What needs to be done
With the pictures left out, restate exactly the part below that opens with the line containing "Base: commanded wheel" and closes with the line containing "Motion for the".

•••••

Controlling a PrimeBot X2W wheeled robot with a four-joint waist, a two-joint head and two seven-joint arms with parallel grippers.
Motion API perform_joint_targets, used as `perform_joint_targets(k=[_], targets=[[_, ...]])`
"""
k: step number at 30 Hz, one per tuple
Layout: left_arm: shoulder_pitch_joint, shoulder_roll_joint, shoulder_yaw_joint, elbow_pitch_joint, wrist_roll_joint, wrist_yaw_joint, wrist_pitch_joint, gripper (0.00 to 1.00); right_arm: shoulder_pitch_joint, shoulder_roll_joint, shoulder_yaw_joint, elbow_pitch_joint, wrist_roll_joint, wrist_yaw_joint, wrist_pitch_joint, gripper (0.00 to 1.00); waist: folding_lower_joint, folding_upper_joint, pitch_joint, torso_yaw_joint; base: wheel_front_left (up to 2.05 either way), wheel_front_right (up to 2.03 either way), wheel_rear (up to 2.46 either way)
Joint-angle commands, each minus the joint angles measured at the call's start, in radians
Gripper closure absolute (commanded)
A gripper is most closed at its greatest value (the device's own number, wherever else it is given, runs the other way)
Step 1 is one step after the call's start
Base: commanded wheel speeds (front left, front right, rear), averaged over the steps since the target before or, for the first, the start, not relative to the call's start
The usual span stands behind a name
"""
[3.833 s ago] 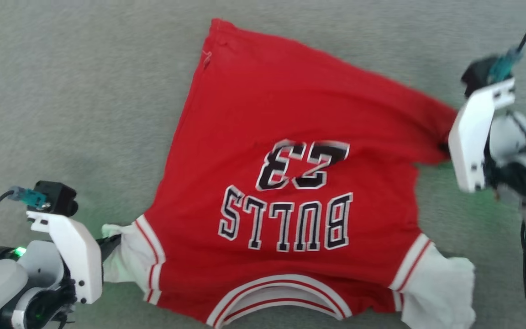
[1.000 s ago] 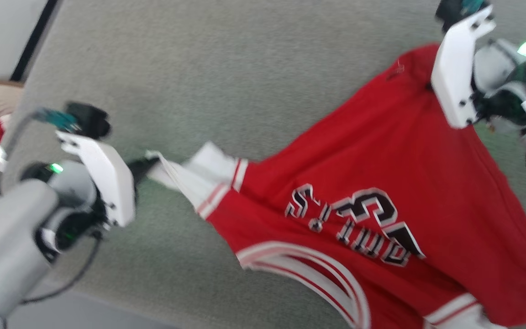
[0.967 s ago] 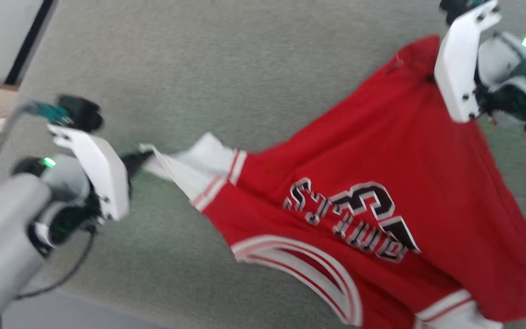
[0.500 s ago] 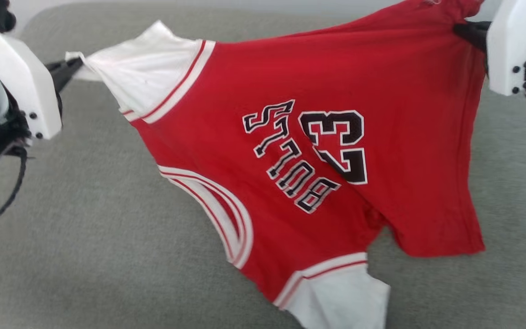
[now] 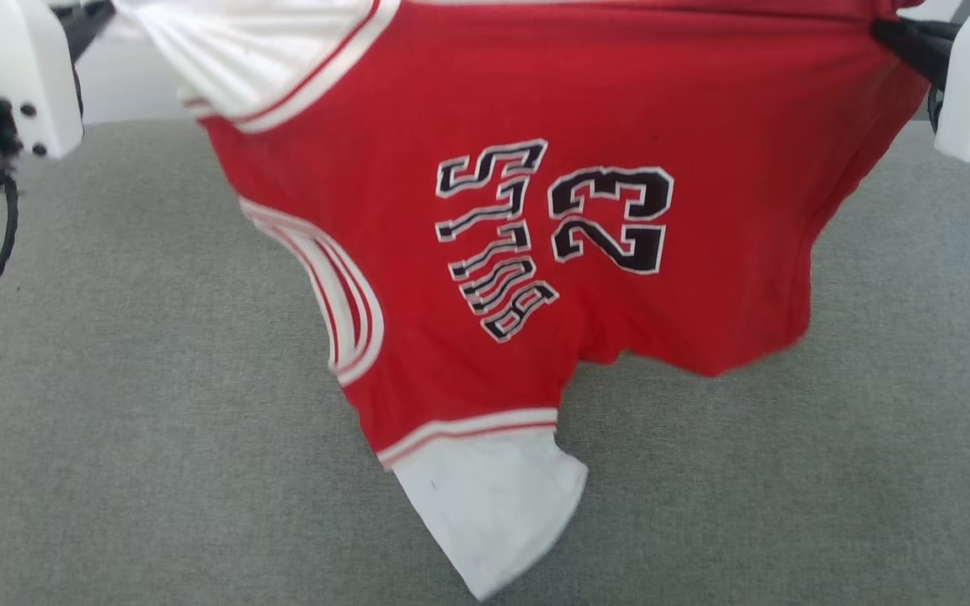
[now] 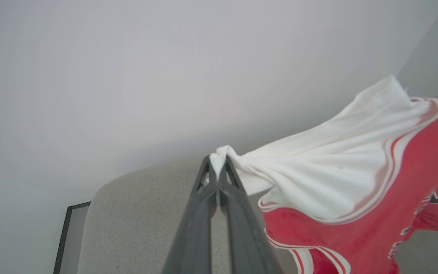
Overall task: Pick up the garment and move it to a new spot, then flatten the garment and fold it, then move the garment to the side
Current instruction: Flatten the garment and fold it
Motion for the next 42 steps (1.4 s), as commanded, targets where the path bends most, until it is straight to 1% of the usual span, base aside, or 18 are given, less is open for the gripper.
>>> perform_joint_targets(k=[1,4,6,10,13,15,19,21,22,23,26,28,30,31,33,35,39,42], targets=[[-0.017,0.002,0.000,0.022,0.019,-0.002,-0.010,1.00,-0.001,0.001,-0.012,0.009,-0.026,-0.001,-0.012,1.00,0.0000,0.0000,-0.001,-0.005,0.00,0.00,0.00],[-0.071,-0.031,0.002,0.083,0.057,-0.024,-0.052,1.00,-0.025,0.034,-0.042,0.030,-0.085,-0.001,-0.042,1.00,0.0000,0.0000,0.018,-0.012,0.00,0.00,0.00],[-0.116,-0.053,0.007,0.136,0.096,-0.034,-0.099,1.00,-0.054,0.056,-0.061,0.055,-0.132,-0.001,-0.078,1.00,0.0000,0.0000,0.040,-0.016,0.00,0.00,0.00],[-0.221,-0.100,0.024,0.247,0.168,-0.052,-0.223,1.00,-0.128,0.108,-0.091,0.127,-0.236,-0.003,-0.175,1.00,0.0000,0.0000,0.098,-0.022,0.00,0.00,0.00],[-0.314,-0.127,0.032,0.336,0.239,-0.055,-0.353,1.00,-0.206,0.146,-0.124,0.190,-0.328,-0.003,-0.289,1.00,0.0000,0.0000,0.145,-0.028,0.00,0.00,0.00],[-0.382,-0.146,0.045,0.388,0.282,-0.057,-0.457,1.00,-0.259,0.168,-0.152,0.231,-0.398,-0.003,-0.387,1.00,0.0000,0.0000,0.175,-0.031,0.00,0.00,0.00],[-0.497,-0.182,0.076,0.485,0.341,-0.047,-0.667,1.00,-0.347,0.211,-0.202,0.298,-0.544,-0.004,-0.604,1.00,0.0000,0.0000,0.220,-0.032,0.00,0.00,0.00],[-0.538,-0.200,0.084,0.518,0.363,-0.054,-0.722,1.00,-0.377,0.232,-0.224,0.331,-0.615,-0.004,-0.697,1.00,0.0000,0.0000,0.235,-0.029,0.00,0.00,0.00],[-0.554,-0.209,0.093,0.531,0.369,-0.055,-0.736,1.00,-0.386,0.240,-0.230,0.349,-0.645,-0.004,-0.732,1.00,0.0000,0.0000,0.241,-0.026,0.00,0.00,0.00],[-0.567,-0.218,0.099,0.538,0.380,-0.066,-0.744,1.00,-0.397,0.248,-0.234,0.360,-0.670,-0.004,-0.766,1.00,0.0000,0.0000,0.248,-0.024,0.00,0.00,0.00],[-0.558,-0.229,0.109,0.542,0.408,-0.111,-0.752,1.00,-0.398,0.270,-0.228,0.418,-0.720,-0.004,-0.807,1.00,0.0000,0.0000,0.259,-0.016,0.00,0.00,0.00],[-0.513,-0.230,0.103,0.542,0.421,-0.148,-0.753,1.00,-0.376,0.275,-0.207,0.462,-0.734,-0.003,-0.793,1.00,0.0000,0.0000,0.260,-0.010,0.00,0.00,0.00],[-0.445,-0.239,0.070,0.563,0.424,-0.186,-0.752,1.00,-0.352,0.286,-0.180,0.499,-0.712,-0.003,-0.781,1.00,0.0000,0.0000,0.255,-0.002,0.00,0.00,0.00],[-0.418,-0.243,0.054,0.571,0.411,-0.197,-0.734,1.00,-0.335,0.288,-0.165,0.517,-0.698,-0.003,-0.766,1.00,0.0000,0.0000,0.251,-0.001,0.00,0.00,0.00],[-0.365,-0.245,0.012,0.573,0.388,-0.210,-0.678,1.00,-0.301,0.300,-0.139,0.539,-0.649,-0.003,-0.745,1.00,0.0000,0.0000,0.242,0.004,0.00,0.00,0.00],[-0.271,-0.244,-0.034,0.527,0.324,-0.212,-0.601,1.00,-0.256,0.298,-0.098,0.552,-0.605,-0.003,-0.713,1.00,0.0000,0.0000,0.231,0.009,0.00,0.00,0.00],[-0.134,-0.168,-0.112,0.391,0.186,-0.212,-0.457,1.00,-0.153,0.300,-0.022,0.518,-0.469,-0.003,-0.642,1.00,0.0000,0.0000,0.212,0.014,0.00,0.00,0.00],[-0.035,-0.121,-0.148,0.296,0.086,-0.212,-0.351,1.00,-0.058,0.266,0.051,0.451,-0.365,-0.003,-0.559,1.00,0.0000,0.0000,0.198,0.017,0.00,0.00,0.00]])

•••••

Task response
Base: commanded wheel speeds (front left, front right, rear), averaged over the steps since the target before or, for the first, the start, not relative to the call's start
The usual span stands behind a name
"""
[3.833 s ago] 
[1.000 s ago] 
[0.967 s ago] 
[0.500 s ago] 
[now] 
[now] 
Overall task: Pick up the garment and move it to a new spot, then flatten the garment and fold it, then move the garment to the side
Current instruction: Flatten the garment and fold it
Motion for the next 42 steps (1.4 s), as commanded, targets where the path bends most, until it is straight to 1% of the usual span, base aside, or 18 are given, less is open for the gripper.

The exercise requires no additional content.